• _Exercise details_: A stretch of the entries below is to be set down exactly, running from the line with "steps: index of" through the line with "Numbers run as", both included, and no other line.

• _Given records_:
--- --- ---

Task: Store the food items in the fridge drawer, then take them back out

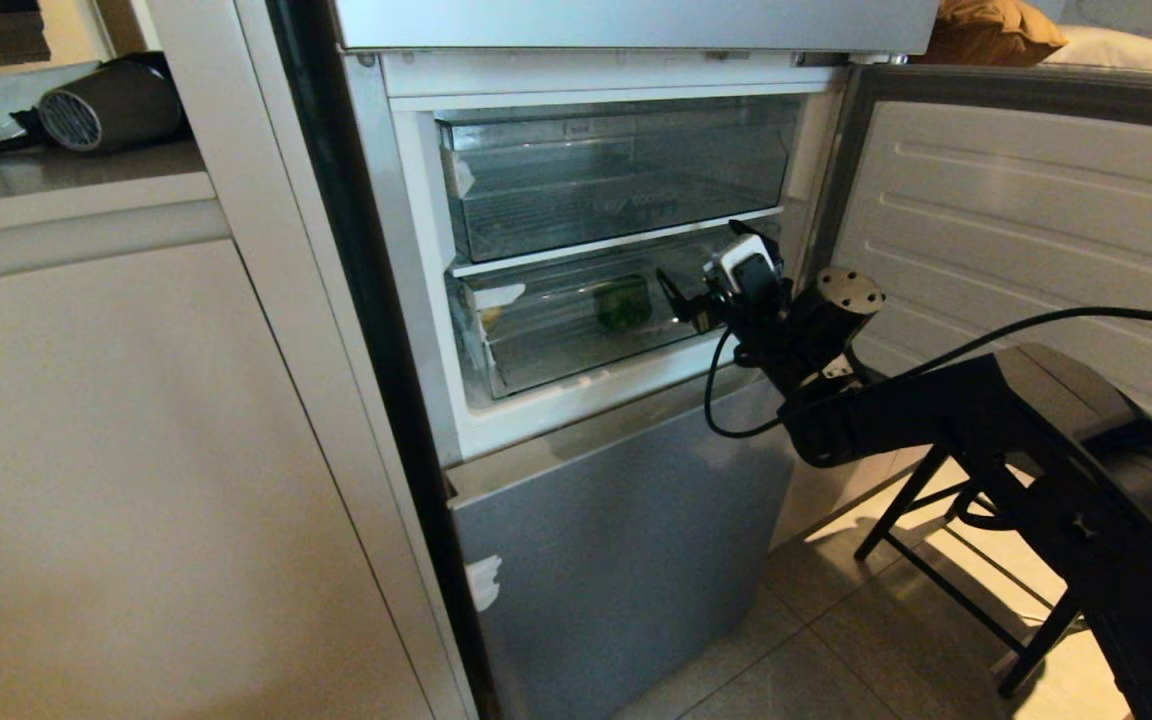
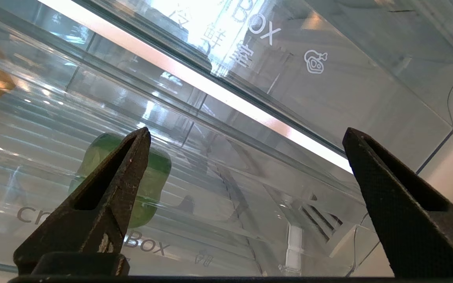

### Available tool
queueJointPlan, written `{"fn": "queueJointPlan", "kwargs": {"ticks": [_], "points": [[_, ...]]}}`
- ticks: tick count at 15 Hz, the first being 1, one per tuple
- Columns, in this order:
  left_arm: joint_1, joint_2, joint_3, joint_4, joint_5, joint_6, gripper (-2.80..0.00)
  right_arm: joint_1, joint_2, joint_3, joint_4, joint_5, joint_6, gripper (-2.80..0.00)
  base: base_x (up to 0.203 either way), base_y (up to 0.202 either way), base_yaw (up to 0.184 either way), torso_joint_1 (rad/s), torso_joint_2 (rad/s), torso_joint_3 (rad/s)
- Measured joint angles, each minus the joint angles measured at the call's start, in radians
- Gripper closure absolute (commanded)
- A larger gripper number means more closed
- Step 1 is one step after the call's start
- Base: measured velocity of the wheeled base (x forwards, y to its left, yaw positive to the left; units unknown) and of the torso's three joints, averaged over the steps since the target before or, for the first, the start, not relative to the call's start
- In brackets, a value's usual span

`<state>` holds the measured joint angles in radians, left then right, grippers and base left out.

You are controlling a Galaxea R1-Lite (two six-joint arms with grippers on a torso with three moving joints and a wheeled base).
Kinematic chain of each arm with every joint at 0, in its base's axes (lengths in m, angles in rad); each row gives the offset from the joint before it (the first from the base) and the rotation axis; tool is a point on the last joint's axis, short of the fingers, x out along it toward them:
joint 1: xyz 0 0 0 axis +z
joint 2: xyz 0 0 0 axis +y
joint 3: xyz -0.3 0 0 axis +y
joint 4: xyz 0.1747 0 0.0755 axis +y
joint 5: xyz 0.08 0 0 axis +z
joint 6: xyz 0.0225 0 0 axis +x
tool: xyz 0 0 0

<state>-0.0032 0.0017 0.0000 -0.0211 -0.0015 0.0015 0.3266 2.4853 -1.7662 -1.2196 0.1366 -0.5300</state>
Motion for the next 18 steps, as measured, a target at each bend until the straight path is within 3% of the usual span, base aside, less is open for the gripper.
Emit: {"fn": "queueJointPlan", "kwargs": {"ticks": [13, 18], "points": [[0.000, 0.000, 0.000, 0.000, 0.000, 0.000, 0.00, 0.010, -0.041, 0.057, -0.027, -0.030, 0.006, -2.80, 0.000, 0.000, 0.000, 0.000, 0.00, 0.000], [0.000, 0.000, 0.000, 0.000, 0.000, 0.000, 0.00, 0.005, -0.063, 0.059, 0.130, -0.055, 0.085, -2.80, 0.000, 0.000, 0.000, 0.000, 0.00, 0.000]]}}
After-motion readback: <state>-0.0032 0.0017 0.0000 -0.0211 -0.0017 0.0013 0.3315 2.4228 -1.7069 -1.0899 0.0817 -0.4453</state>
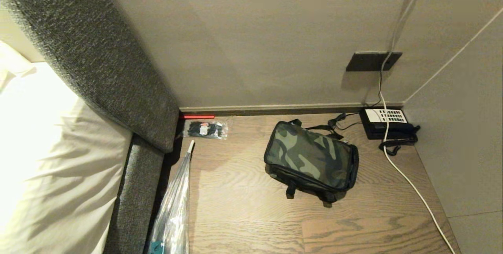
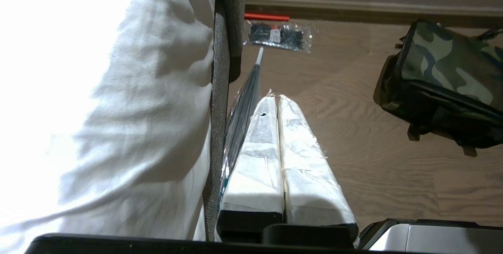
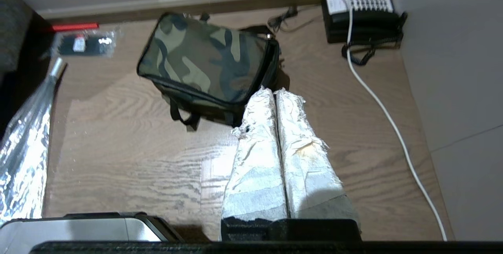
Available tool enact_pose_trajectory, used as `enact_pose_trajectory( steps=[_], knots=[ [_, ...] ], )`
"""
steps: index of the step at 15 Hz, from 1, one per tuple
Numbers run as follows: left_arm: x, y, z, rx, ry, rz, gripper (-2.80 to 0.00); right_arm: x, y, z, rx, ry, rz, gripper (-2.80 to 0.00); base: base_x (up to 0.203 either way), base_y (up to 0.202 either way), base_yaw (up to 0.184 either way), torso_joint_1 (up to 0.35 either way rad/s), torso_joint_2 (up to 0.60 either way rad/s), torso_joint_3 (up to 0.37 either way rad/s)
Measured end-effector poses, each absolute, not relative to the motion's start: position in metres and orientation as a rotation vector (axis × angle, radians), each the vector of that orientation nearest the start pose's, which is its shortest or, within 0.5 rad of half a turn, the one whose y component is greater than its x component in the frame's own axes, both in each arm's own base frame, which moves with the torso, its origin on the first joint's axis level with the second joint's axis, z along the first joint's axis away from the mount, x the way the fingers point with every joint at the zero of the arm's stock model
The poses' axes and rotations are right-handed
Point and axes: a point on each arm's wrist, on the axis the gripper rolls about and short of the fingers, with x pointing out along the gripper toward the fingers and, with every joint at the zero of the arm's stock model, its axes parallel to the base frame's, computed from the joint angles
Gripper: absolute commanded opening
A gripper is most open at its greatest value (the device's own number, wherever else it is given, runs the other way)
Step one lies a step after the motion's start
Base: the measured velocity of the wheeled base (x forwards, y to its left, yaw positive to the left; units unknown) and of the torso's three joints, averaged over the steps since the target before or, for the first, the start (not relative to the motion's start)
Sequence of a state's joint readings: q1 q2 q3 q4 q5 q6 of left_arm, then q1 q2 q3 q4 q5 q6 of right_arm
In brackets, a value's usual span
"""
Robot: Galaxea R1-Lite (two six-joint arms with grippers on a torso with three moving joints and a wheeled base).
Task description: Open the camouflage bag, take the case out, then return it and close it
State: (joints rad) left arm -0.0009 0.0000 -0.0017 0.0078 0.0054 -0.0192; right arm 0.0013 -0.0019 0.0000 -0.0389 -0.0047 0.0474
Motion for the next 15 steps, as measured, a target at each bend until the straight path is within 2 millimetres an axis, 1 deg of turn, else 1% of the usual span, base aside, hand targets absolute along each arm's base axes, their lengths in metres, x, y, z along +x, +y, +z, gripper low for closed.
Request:
enact_pose_trajectory(
  steps=[15],
  knots=[
    [-0.0229,0.0001,0.0752,-0.019,0.006,0.005,-2.80,-0.0230,-0.0001,0.0795,0.048,-0.041,-0.003,-2.80,0.000,0.000,0.000,0.002,0.00,0.203]
  ],
)
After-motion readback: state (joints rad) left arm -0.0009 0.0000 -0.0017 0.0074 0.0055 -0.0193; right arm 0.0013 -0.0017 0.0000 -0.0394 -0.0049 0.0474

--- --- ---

• _Exercise answer_:
steps: index of the step at 15 Hz, from 1, one per tuple
Numbers run as follows: left_arm: x, y, z, rx, ry, rz, gripper (-2.80 to 0.00); right_arm: x, y, z, rx, ry, rz, gripper (-2.80 to 0.00); base: base_x (up to 0.203 either way), base_y (up to 0.202 either way), base_yaw (up to 0.184 either way), torso_joint_1 (up to 0.35 either way rad/s), torso_joint_2 (up to 0.60 either way rad/s), torso_joint_3 (up to 0.37 either way rad/s)

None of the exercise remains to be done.